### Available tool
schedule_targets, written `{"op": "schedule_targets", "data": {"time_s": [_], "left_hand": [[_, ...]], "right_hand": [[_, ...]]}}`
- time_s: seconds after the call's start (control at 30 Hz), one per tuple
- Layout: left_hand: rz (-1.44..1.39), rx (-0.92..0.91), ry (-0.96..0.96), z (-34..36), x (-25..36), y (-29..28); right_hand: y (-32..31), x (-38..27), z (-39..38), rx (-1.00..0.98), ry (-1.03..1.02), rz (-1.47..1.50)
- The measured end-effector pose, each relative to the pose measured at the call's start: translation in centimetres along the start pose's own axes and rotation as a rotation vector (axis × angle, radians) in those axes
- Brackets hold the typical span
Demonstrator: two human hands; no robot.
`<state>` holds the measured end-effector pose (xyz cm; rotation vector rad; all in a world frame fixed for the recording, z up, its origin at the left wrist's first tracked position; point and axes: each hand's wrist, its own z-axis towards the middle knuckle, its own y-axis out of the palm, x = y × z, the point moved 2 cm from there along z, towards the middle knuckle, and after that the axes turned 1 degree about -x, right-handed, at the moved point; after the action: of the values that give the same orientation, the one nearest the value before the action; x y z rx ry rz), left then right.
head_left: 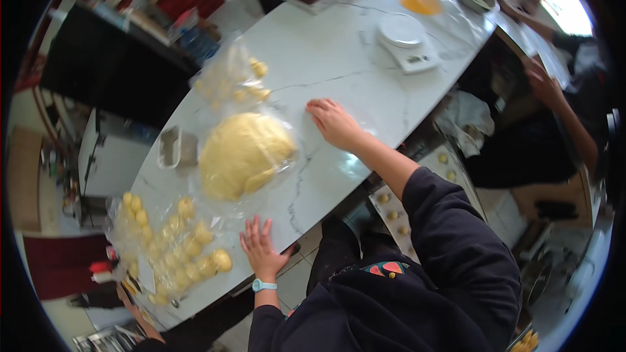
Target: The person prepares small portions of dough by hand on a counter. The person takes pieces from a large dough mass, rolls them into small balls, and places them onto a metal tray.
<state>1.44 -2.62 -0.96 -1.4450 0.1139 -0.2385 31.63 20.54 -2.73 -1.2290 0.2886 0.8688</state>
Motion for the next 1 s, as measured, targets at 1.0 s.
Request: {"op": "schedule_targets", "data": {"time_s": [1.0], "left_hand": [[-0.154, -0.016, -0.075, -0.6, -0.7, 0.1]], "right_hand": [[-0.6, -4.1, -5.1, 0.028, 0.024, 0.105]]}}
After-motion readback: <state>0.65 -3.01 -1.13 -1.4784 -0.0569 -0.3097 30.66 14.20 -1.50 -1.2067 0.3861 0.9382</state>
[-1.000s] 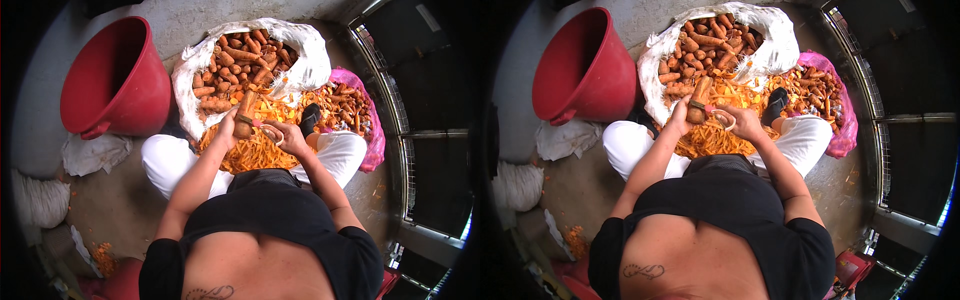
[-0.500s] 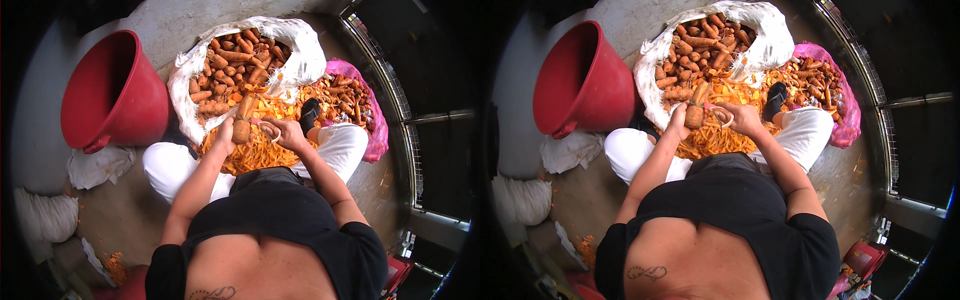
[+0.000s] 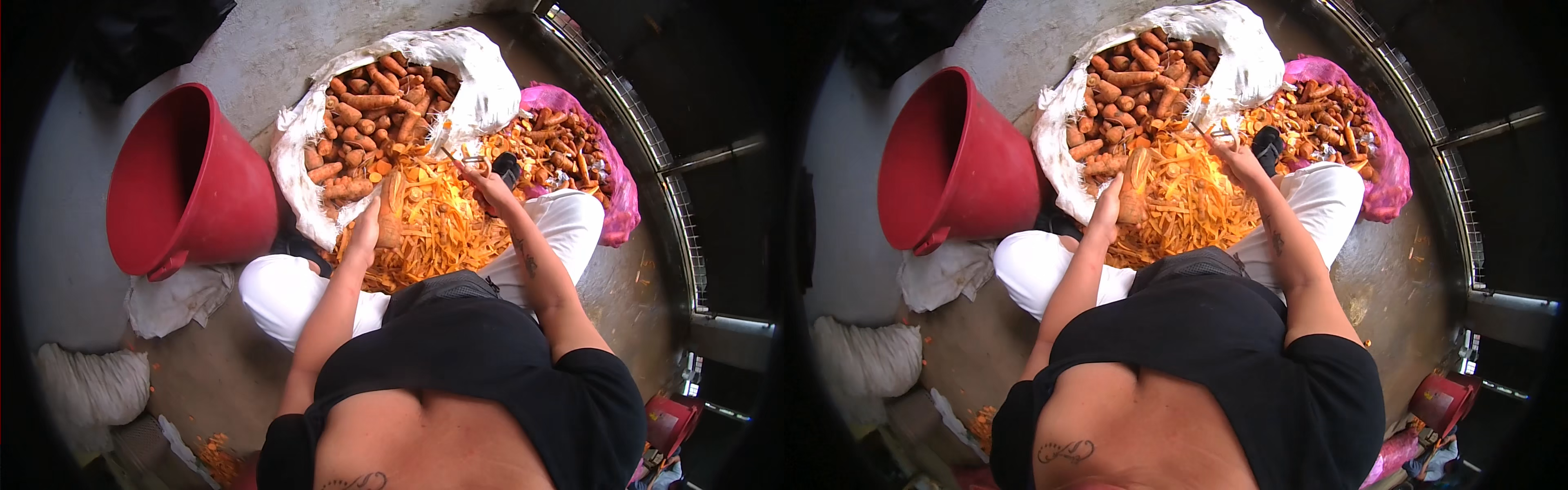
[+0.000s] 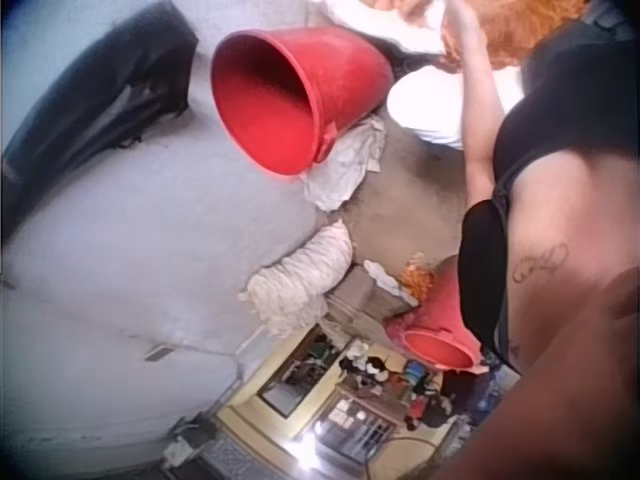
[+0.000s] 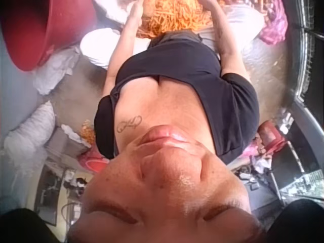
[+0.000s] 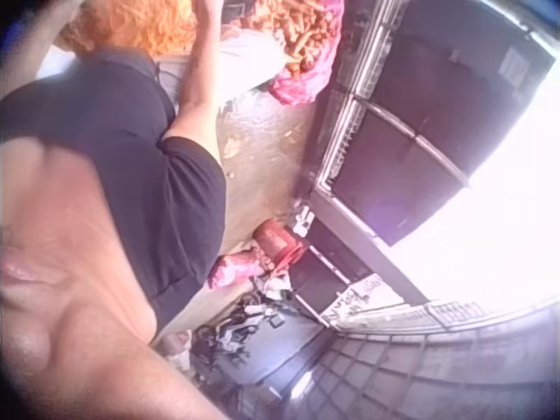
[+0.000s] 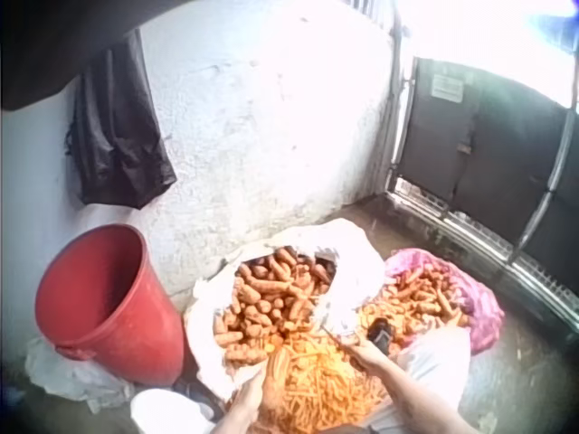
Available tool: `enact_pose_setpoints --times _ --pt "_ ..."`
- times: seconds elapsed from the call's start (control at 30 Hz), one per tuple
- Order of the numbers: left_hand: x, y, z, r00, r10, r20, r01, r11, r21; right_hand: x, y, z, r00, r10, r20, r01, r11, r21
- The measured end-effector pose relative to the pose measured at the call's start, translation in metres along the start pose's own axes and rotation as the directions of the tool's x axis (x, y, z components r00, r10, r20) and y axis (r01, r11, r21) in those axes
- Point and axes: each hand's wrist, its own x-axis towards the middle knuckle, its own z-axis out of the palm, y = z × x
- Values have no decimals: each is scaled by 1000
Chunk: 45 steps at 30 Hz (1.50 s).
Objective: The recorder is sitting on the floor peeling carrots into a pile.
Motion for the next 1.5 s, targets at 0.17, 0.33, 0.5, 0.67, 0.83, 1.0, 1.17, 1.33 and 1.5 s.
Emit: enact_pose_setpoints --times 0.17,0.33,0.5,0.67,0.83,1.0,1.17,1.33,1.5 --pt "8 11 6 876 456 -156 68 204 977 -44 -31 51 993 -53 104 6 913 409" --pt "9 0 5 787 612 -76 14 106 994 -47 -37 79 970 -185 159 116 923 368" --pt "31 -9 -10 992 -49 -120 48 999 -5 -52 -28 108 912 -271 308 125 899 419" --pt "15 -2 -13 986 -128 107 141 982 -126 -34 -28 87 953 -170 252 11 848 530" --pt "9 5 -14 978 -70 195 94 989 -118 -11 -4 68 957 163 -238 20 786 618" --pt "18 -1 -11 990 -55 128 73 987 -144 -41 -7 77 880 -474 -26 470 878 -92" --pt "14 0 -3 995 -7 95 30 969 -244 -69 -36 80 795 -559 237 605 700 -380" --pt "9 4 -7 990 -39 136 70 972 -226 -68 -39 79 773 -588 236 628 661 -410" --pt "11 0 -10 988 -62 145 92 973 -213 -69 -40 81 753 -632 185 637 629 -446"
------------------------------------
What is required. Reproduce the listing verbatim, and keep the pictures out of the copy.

Result of the task.
### Available tool
schedule_targets, written `{"op": "schedule_targets", "data": {"time_s": [_], "left_hand": [[_, ...]], "right_hand": [[_, ...]]}}`
- time_s: seconds after the call's start (control at 30 Hz), one per tuple
- Layout: left_hand: rz (-1.44..1.39), rx (-0.92..0.91), ry (-0.96..0.96), z (-34..36), x (-25..36), y (-29..28); right_hand: y (-32..31), x (-38..27), z (-39..38), rx (-1.00..0.98), ry (-1.03..1.02), rz (-1.47..1.50)
- The measured end-effector pose, each relative to the pose measured at the call's start: translation in centimetres along the start pose's own axes and rotation as a rotation vector (axis × angle, radians) in those axes
- Brackets hold the typical span
Demonstrator: two human hands; no robot.
`<state>` holds the measured end-effector pose (xyz cm; rotation vector rad; all in a world frame fixed for the recording, z up, its origin at the left wrist's first tracked position; point and axes: each hand's wrist, its own z-axis towards the middle knuckle, its own y-axis out of the palm, x = y × z, the point moved 2 cm from there along z, towards the middle knuckle, and after that the axes turned 1 degree about -x, right-handed, at the moved point; after the action: of the values that give the same orientation, the one nearest the value before the action; x y z rx ry rz), left then right.
head_left: 
Target: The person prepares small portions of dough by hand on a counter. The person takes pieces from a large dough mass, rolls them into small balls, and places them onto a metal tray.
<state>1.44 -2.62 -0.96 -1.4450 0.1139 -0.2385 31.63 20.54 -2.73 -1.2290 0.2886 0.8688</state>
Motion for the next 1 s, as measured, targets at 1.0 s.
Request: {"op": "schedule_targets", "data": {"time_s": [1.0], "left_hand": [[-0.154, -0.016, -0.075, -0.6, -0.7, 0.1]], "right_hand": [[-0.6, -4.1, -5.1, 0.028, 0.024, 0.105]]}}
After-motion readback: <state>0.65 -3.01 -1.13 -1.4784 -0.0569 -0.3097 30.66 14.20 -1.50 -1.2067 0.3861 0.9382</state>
[-1.000s] 
[-0.500s] 
[+0.000s] 
[+0.000s] 
[+0.000s] 
[+0.000s] 
[+0.000s] 
Available tool: `enact_pose_setpoints --times _ --pt "_ ..."`
- times: seconds elapsed from the call's start (control at 30 Hz), one per tuple
- Order of the numbers: left_hand: x, y, z, r00, r10, r20, r01, r11, r21; right_hand: x, y, z, r00, r10, r20, r01, r11, r21
- The measured end-effector pose relative to the pose measured at the call's start, translation in metres along the start pose's own axes and rotation as the directions of the tool's x axis (x, y, z components r00, r10, r20) and y axis (r01, r11, r21) in those axes
- Point and axes: each hand's wrist, its own x-axis towards the middle knuckle, its own z-axis out of the palm, y = z × x
- Values have no decimals: each is scaled by 1000
Chunk: 45 steps at 30 Hz (1.50 s).
Objective: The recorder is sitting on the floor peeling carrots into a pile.
Motion for the next 1.5 s, targets at 0.17, 0.33, 0.5, 0.67, 0.83, 1.0, 1.17, 1.33 and 1.5 s.
Emit: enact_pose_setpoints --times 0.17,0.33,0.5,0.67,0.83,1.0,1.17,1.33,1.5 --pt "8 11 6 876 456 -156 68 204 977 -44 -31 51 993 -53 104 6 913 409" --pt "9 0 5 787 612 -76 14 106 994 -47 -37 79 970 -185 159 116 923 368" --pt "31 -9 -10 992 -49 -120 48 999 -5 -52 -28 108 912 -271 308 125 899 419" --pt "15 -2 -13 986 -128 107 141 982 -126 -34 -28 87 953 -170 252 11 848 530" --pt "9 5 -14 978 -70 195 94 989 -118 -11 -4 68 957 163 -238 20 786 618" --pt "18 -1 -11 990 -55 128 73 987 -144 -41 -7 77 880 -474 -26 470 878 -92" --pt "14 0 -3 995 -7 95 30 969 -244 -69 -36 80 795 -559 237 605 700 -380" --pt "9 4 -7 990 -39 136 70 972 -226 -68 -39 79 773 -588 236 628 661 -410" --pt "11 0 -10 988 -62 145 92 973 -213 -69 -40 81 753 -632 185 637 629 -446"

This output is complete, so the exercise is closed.